Les auteurs s’inspirent de l’hypothèse de Durkheim sur l’anomie pour étudier les risques suicidaires chez les immigrés en France: ayant perdu leurs repères sociaux traditionnels, ils présentent un risque de suicide plus élevé. Les statistiques des causes médicales de décès et les résultats d’une enquête dans 2 régions françaises (1980) auprès de suicidants hospitalisés constituent le matériel analysé.

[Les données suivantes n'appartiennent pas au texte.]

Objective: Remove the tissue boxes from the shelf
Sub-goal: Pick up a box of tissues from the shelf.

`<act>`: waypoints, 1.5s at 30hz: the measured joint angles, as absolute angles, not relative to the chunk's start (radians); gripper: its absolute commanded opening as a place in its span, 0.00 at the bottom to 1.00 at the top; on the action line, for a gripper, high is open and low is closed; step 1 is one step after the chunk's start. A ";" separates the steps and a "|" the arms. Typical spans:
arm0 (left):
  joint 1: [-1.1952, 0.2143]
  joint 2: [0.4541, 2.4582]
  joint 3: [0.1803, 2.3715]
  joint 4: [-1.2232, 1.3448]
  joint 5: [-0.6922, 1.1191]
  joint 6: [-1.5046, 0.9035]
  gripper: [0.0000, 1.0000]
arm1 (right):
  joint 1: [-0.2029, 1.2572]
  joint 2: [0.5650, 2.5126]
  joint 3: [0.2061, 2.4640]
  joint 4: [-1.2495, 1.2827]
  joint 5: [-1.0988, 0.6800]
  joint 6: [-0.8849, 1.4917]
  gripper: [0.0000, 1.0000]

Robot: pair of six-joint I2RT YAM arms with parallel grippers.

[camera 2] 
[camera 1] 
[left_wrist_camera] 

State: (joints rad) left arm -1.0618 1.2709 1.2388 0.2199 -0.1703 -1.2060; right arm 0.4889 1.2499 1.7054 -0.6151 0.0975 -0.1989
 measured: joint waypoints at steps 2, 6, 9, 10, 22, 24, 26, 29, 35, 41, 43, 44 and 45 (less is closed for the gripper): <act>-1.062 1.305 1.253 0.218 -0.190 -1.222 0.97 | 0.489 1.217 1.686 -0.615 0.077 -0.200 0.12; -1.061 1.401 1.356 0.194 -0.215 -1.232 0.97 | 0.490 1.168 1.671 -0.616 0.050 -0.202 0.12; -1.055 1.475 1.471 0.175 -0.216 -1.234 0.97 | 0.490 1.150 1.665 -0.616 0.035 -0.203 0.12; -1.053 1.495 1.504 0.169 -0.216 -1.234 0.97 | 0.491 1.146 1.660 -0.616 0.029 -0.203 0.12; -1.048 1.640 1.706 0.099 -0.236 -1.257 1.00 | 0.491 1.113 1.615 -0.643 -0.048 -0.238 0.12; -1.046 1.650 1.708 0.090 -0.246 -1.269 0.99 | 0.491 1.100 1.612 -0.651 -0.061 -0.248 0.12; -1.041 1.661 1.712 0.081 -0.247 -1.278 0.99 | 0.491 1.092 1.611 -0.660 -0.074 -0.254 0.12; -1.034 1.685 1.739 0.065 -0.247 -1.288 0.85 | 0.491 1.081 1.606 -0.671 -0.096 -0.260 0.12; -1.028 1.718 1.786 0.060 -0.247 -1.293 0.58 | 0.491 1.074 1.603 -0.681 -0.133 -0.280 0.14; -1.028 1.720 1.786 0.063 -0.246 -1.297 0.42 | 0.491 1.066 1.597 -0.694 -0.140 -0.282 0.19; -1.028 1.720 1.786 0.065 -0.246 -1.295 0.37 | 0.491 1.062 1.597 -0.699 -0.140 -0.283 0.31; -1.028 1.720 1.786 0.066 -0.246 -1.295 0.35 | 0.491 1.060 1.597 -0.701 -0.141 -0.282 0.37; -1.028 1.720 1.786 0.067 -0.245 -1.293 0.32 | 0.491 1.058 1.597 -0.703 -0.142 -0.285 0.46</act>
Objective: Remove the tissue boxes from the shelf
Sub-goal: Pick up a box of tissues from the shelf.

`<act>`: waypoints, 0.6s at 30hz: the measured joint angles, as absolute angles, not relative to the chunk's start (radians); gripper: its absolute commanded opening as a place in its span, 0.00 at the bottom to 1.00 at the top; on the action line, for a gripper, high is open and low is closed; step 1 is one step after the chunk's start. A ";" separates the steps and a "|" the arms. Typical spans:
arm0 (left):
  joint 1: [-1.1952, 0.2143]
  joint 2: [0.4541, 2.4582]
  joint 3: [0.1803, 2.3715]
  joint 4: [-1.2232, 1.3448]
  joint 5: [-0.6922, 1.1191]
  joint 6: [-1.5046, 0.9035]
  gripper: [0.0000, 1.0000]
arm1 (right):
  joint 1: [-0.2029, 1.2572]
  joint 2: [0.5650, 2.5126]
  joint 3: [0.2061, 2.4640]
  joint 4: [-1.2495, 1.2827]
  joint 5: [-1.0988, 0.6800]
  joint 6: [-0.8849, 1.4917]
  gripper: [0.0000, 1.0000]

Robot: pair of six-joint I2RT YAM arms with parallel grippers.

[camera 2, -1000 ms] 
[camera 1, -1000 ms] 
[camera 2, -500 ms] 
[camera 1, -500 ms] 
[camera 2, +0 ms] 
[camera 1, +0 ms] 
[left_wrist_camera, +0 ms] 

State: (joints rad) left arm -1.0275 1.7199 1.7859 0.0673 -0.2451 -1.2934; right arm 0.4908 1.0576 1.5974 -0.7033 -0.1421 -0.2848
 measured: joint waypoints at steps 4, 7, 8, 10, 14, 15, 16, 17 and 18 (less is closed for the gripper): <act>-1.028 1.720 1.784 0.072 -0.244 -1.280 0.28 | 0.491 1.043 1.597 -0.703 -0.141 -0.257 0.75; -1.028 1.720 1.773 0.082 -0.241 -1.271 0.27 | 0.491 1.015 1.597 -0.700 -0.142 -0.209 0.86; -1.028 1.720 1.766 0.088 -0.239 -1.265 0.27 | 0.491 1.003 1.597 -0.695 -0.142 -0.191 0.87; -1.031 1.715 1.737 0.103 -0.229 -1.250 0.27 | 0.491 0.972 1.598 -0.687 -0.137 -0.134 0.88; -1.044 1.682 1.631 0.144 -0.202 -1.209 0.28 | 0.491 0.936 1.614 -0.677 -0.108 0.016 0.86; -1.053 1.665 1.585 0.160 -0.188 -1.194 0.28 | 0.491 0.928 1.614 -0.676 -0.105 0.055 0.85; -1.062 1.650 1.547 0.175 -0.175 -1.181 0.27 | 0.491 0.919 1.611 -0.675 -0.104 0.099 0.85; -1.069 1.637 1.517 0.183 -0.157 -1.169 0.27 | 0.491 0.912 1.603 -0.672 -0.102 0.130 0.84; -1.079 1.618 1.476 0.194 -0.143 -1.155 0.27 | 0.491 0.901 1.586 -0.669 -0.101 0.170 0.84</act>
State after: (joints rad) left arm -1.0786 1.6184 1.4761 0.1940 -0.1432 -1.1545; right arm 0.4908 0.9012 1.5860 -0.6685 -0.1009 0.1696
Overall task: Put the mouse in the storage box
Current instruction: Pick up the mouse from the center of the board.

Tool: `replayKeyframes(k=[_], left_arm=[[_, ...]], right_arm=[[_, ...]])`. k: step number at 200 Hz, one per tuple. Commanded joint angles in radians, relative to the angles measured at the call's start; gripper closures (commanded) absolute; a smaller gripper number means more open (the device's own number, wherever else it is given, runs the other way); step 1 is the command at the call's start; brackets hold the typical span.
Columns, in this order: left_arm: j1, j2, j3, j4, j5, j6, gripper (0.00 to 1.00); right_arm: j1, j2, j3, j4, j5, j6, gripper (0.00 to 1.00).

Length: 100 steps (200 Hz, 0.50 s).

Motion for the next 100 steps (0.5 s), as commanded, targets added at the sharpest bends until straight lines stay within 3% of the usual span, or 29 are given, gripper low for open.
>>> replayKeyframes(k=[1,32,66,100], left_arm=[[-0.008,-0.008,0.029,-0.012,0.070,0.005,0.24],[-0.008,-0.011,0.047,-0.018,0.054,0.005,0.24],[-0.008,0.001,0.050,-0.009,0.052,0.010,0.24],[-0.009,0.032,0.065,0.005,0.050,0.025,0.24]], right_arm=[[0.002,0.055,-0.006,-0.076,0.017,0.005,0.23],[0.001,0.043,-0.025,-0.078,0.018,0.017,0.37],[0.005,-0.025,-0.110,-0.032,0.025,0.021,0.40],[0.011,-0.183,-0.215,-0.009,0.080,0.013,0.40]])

L’incidence du suicide est inférieure chez les étrangers, quels que soient la nationalité, l’âge, et pour les 2 sexes. Cette situation s’explique par les faibles taux de suicide constatés dans les pays d’émigration. Cependant les immigrés ont des taux de suicide supérieurs à ceux de leurs compatriotes. Deux particularités sont notées. La différence Français-étrangers s’amenuise pour les hommes après 60 ans; l’intégration dans le pays d’accueil serait à l’œuvre. Et les jeunes femmes maghrébines ont un taux de suicide égal à celui des Françaises: les conflits intergénérationnels expliqueraient ces nombreux passages à l’acte.
Les taux de tentatives de suicide des hommes immigrés sont proches du taux des Français, mais les femmes immigrées ont des taux bien supérieurs à celui des Françaises, particulièrement les adolescentes (4 fois plus élevé). Les suicidants étrangers constituent une population plus féminine (8 tentatives sur 10 sont le fait de femmes), plus jeune. Les jeunes du Maghreb vivent plus fréquemment au domicile de leurs parents, dans une fratrie nombreuse, ils sont plus souvent chômeurs. Ils utilisent moins fréquemment des médicaments lors de la tentative de suicide et consomment plus rarement de l’alcool en association. Espagnols et Portugais font moins souvent de récidives. Les tentatives des Français adultes sont jugées plus graves (prise d’alcool associée, isolement, récidive, coma profond). Les étrangers ont moins de troubles psychiatriques connus, et moins de troubles mentaux en relation avec leur geste suicidaire. Les données concernant l’entourage des étrangers indiquent une incidence moindre de la psychopathologie.
Les études internationales ayant une problématique proche apportent des résultats convergents, tant pour les différences d’incidence entre migrants et autochtones, que pour les caractéristiques sociales et médicales. Les tentatives de suicide des immigrés se situent dans un contexte de moindre psychopathologie personnelle ou touchant l’entourage. Ceci confirme l’hypothèse d’un geste plus impulsif et souligne le poids de la situation socioculturelle.